[Opening Exercise material section]

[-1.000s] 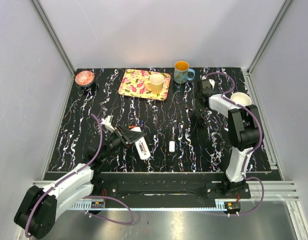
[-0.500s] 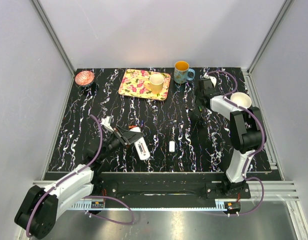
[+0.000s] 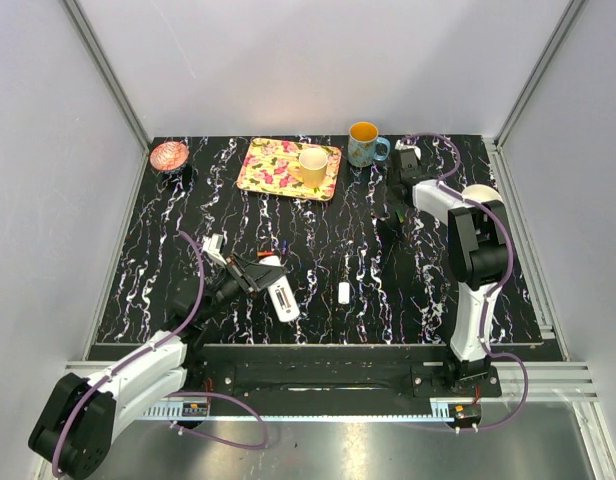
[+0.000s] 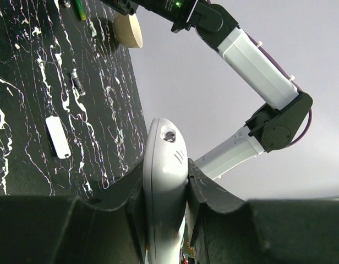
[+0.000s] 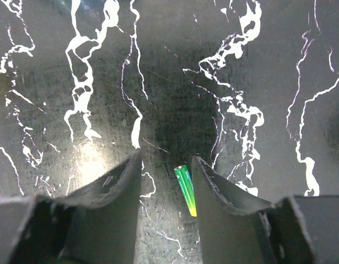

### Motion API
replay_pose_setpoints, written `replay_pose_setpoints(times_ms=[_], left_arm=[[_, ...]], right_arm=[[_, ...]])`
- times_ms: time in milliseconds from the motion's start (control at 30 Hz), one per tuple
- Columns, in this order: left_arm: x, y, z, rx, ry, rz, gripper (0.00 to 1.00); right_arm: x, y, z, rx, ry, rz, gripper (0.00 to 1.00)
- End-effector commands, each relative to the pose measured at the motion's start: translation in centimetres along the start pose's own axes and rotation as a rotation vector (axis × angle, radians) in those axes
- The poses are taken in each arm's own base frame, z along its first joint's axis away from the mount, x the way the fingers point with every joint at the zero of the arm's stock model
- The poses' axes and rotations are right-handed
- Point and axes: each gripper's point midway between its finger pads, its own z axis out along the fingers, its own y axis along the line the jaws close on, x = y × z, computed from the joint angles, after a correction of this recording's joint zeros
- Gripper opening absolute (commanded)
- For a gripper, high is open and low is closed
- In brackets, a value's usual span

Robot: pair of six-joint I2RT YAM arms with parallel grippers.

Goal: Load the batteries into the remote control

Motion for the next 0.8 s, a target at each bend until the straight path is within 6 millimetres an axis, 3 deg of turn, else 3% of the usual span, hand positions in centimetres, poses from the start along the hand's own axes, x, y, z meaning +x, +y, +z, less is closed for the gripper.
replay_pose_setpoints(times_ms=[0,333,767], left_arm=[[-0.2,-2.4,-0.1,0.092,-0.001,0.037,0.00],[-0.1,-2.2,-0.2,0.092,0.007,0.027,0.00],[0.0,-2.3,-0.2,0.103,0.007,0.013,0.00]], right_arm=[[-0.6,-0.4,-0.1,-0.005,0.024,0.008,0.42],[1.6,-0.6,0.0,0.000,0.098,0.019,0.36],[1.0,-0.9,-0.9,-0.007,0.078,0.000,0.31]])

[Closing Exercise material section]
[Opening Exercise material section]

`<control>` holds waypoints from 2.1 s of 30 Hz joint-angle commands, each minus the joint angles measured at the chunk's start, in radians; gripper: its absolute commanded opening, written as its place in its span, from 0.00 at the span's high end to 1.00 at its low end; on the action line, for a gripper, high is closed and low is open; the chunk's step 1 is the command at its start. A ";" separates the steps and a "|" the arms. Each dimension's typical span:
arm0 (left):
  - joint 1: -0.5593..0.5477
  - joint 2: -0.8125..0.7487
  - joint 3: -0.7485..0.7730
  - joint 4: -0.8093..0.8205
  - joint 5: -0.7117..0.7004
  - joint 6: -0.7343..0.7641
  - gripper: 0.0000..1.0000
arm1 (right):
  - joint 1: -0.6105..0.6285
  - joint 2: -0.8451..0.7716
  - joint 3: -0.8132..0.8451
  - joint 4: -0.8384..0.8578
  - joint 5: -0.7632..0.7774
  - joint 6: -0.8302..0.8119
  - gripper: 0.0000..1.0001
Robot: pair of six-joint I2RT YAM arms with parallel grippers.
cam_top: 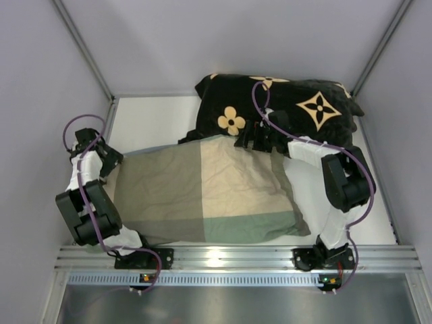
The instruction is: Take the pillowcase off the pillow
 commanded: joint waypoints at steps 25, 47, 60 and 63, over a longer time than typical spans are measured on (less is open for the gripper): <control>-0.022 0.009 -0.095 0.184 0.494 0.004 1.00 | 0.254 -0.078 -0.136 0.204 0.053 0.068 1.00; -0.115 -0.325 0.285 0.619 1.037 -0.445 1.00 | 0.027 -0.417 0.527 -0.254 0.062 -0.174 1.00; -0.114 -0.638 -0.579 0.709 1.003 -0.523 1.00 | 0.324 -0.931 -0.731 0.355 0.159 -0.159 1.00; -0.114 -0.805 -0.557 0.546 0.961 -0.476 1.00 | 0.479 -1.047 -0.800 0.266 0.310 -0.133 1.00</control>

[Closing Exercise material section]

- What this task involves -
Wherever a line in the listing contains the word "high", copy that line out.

- Task solution -
- For a gripper, high is open and low is closed
`<control>` holds waypoints from 2.1 s of 30 Hz joint-angle commands, each minus the joint angles measured at the chunk's start, in radians; gripper: its absolute commanded opening, written as its place in its span, from 0.00 at the span's high end to 1.00 at its low end; on the action line, for a gripper, high is closed and low is open; the chunk's step 1 is the command at its start. A ";" separates the steps and a "|" the arms. Each dimension's typical span:

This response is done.